Je la place en avant-plan de cette décennie qui commence avec toutes ses rondeurs : 2020. À tout seigneur, tout honneur, je commence par Paul à la maison de Michel Rabagliati, celui-là même qui a ouvert grandes les portes de la bande dessinée au Québec, la sortant de sa vocation pour la jeunesse uniquement. Je suis toujours étonnée de voir ce succès auprès de certaines dames qui lisent une seule bande dessinée aux deux ans et c’est celle de ce talentueux bédéiste, spécialiste de l’autofiction. J’ai également lu pour vous « La grosse laide » de Marie-Noëlle Hébert et pour terminer sur une note à la James Bond « Mission Expo 67 » et « Opération Grande Zohra » de Duguay & Viau.
Paul à la maison de Michel Rabagliati
Malgré, ou peut-être à cause de son mal-être, j’ai aimé lui tenir compagnie. Il fait partie de ces êtres, tout compte fait pas si nombreux, qui ne se prennent pas pour un autre et qui tentent de régler leurs problèmes avec une confiance mi-figue, mi-raisin. En tout cas, il peut se faire attraper par l’attrait de solutions miracles, comme n’importe quel quidam. Ses réactions me sont allées droit au cœur, en écorniflant sa relation plutôt silencieuse avec sa mère, qu’il visite en résidence. Celle-ci a du caractère, on ne va rien lui imposer sur la manière de terminer ses jours sur terre. Je dirais qu’il est intéressant, par contraste, de voir Paul dans ses petits souliers, en face de la détermination de celle qui lui a donné la vie.

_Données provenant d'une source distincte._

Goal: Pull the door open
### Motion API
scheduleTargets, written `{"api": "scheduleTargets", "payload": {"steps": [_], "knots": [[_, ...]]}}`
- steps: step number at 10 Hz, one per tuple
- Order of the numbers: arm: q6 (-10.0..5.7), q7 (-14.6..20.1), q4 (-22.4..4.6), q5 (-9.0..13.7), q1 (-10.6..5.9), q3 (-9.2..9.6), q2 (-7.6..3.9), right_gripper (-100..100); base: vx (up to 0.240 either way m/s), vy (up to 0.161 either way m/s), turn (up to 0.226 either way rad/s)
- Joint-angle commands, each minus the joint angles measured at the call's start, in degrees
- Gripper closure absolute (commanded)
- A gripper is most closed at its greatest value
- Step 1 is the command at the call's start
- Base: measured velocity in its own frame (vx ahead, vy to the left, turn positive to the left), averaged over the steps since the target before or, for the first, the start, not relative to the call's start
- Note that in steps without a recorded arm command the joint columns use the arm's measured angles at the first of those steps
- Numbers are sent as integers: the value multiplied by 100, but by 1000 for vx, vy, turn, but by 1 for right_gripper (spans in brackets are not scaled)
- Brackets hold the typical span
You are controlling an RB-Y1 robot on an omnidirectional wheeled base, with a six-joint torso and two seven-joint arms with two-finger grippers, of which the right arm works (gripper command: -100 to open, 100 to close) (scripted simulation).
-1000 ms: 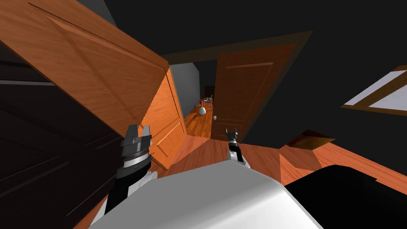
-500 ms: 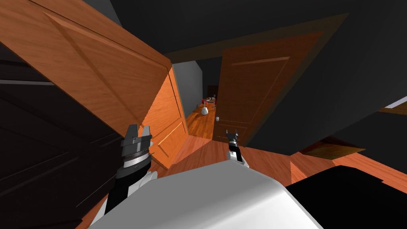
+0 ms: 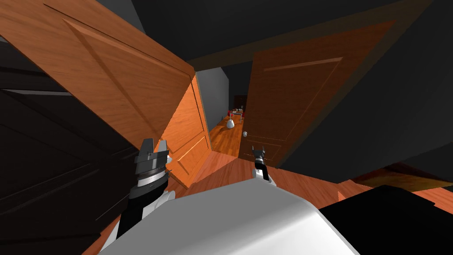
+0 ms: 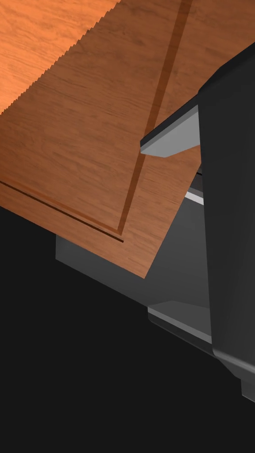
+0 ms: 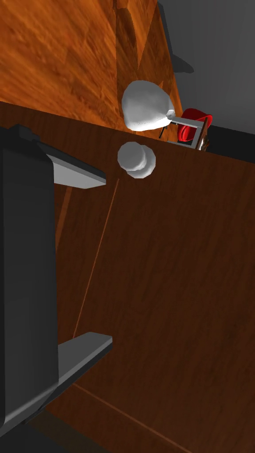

On rencontre furtivement sa sœur, encore là, une ombre féminine qui passe dans la vie de Paul.
Qu’est-ce qui fait que l’on tient entre nos mains si précieusement « Paul à la maison », ne voulant pas que l’histoire avance trop vite, afin d’habiter avec Paul le plus longtemps possible? Évidemment règne en maîtresse notre attachement à l’homme de 51 ans et s’y ajoute ce précieux humour aigre-doux qui assaisonne toutes pensées et gestes du quotidien. Rabagliati met en lumière chez Paul l’auteur de bande dessinée qui publie et s’expose dans les Salons du livre. Les illustrateurs ou graphistes seront amusés par le regard que pose Paul sur des détails visuels de la vie au quotidien. Je ne dévoile pas de quels clins d’œil il s’agit afin de préserver l’effet de surprise. J’ai trouvé cette manie savoureuse et je l’ai souri à chaque fois. Des points de repère traversent l’histoire, je pense au pommier dans la cour et certains objets comme une boite de céréales symbolisant l’expectative de sa fille. L’on voit à quelques reprises le père accourir, haletant, espérant enfin une visite de sa progéniture. Le lecteur n’est plus seul sur cette bonne vieille terre à avoir vécu des départs, dépensant toute son énergie à s’y acclimater, pour ne pas dire à s’y résigner. J’ajoute un attrait : cette manière impayable propre à Rabagliati d’ajouter de l’espace pour que le lecteur puisse respirer sa propre vie entre les chapitres, entre les pages, entre les points. L’on dispose nous aussi de l’espace nécessaire pour panser nos blessures.
Pour cet album de 208 pages, Michel Rabagliati n’a pas eu peur de tout miser sur l’attachement à son personnage, en nous ouvrant la porte de sa maison, mais surtout celle de sa vulnérabilité à fleur de peau.
La grosse laide de Marie-Noëlle Hébert
Cette bande dessinée est réussie dans ce sens que l’on s’y sent à l’étroit, comme je l’imagine dans la peau d’une personne qui se pense laide. Ambiance sombre et étouffante garantie.